Note: The engraving text states that the engraving is based upon a medal struck in London, but two comtemporary sources tell a different story.
Samuel Curwen, an American living in England from 1775 to 1783, recorded in his diary for 20 April 1778 that the French philosophe Francois Marie Arouet, known as Voltaire, had caused a medal honoring George Washington to be struck in Paris. A notice in The Independent Chronicle, 20 August 1778, concurs: "A medal has been lately struck at Paris, by direction of Mr. Voltaire, in honor of General Washington. On one side is the bust of the General, with the inscription 'George Washington, Esq, Commander of the Continental Army in America.' The reverse is decorated with the emblems of war, and [an] inscription. . . . ." Quoted in "An Early Washington Medal, 1778," Publications of the Colonial Society of Massachusetts, vol. 12, pp. 253-254 (February 1909.

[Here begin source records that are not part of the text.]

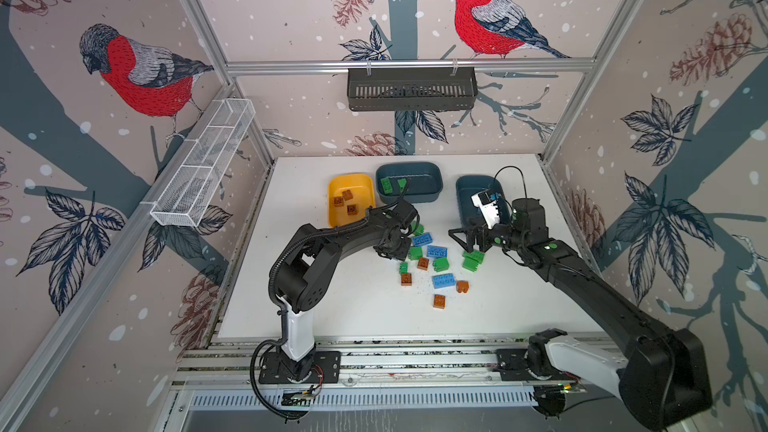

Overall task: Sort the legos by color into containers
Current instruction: 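Lower the left gripper onto a light-blue sloped brick and grasp it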

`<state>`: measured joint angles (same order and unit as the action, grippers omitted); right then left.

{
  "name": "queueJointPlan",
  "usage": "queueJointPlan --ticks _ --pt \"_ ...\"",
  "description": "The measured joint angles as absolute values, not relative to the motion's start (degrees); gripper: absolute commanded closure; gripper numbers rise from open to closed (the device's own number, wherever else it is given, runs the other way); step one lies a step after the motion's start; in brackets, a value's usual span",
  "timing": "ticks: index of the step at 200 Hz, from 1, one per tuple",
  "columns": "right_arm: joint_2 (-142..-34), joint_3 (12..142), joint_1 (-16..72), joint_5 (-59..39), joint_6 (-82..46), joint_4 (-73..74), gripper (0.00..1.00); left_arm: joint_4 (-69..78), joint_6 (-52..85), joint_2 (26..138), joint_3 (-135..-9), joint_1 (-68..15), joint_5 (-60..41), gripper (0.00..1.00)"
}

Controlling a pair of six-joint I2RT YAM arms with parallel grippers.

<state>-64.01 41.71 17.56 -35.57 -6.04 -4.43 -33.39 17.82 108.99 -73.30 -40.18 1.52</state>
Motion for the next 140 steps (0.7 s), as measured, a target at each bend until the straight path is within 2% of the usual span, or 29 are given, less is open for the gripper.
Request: queueJointPlan --ticks 16,34,66,89,140 --pt "-64.1 41.8 17.6 -35.6 -6.0 -4.4 0.0 -33.2 17.4 109.3 -73.1 -40.2 1.5 0.44" --pt "-64.1 41.8 17.6 -35.6 -6.0 -4.4 0.01 -33.3 16.7 109.3 -72.7 -40.2 1.6 0.5" --pt "-64.2 42.0 17.9 -35.6 -6.0 -4.4 0.0 -33.3 16.5 109.4 -72.2 -40.2 1.5 0.51" --pt "-64.3 42.3 17.9 -35.6 -6.0 -4.4 0.01 -33.6 16.3 109.3 -72.1 -40.2 1.5 0.62" --pt "-64.7 43.2 17.9 -35.6 -6.0 -4.6 0.0 -37.1 16.2 108.9 -78.5 -40.2 1.5 0.61"
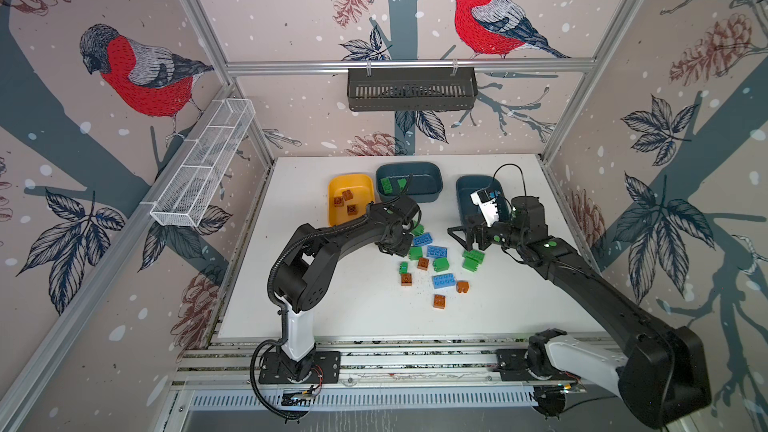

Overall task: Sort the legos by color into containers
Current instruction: 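Lower the left gripper onto a light-blue sloped brick and grasp it, then carry the light-blue sloped brick into the large teal tub and release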

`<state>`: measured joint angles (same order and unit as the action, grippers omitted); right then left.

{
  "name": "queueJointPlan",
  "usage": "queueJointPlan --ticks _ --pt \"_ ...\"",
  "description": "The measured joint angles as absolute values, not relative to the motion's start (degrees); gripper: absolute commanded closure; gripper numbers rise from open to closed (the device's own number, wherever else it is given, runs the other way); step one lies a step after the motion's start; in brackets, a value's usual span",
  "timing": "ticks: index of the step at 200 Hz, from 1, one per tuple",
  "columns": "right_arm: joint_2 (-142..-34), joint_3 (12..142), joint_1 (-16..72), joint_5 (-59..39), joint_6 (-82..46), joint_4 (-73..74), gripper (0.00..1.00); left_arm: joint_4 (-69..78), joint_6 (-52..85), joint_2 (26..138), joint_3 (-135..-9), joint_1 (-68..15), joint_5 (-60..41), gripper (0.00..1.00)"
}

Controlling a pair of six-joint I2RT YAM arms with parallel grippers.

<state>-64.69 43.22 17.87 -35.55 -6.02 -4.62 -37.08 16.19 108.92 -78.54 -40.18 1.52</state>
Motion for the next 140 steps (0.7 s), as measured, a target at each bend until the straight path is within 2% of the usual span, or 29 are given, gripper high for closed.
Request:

W. S. Baker, writing in 1878, states that the likeness of Washington was fictitious, and that only four examples of the medal were then known. The medal, shown below, comforms generally to Hart's description (above), but the statement in the caption of the engraving concerning the place of the medal's manufacture and its patronage ("made in London by the opposition parties") conflicts with Curwen's diary entry.